While Plyler is a decades-old case, policies that threaten undocumented kids’ attendance in public schools are still with us.  In 2011, Alabama enacted a law requiring public schools to verify the immigration status of students and their parents.  As a result, hundreds of Latino families kept their children out of school.  The law has since been struck down as a direct violation of Plyler.

Which brings us back to the Social Security number issue impacting immigrant families in Florida. The ACLU of Florida decided to investigate the practices of school districts across the state. What our investigation turned up was that most enrollment forms failed to inform parents that SSNs are optional.

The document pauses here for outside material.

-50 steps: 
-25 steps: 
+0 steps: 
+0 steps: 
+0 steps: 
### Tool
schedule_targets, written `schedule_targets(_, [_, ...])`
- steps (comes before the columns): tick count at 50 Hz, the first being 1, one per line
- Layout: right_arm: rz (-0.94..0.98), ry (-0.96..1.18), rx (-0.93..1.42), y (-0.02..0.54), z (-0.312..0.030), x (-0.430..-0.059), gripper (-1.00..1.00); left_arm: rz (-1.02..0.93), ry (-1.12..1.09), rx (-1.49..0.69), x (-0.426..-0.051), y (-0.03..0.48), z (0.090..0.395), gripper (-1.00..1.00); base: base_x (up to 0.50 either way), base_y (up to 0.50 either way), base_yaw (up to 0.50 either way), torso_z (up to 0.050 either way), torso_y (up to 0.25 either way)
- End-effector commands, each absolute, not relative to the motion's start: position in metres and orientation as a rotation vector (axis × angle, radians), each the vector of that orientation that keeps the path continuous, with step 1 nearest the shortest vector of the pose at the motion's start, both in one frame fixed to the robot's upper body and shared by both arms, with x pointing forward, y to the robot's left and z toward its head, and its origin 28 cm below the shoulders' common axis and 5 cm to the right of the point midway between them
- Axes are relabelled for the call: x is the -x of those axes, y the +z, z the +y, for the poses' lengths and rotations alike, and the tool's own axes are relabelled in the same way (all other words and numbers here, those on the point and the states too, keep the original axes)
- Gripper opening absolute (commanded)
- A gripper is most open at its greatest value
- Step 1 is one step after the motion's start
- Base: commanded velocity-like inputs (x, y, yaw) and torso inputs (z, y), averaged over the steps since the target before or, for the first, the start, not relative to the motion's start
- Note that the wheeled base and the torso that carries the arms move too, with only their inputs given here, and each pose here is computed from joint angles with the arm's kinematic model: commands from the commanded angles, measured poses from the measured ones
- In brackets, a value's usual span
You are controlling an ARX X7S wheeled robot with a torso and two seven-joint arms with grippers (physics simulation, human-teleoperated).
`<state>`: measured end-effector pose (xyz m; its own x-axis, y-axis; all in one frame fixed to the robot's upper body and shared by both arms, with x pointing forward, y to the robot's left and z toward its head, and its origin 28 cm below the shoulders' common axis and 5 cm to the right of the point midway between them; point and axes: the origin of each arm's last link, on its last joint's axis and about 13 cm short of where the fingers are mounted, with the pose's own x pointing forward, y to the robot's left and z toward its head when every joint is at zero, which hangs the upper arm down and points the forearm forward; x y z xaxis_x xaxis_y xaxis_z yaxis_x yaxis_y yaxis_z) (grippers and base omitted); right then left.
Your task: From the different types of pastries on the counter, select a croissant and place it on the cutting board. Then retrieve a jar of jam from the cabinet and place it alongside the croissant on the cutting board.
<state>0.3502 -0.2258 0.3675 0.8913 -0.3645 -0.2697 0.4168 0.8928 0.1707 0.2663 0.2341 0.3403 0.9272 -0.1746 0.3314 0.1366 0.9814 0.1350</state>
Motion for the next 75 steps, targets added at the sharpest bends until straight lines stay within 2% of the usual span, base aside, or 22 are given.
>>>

In May 2012, the ACLU released a report card grading each Florida school district on whether it requests a student’s SSN, whether the form clearly informs families that providing a SSN is optional, and whether the school district discloses that the SSN may not be used for immigration enforcement purposes. The report card signaled how badly unfulfilled the promise of Plyler was in Florida.

In response to the report card, many Florida school districts took steps to improve their scores by changing their enrollment forms to comply with the law.

Last week, the ACLU of Florida released an updated report card .  Now 54 of Florida’s 67 school districts received an A as opposed to 34 districts last year. This drastic improvement will allow students from immigrant families to enroll in school without fear.

The idea at the heart of the Plyler decision was that allowing all children to enjoy the right to a free public education helps build a literate and productive workforce, creating a stronger society. And while that is true, and I believe that the report card will help strengthen Florida in the future, I don’t think about it in those grand-scale terms.

Instead, I like to think about in terms of the individual Florida families who will be impacted by the changes their school district made. In twenty more counties, parents will be able to enroll their children in public school without thinking that the lack of a SSN will disqualify them or be reported to immigration enforcement authorities. For these families, a 31 year old promise made by the Supreme Court has finally been fulfilled.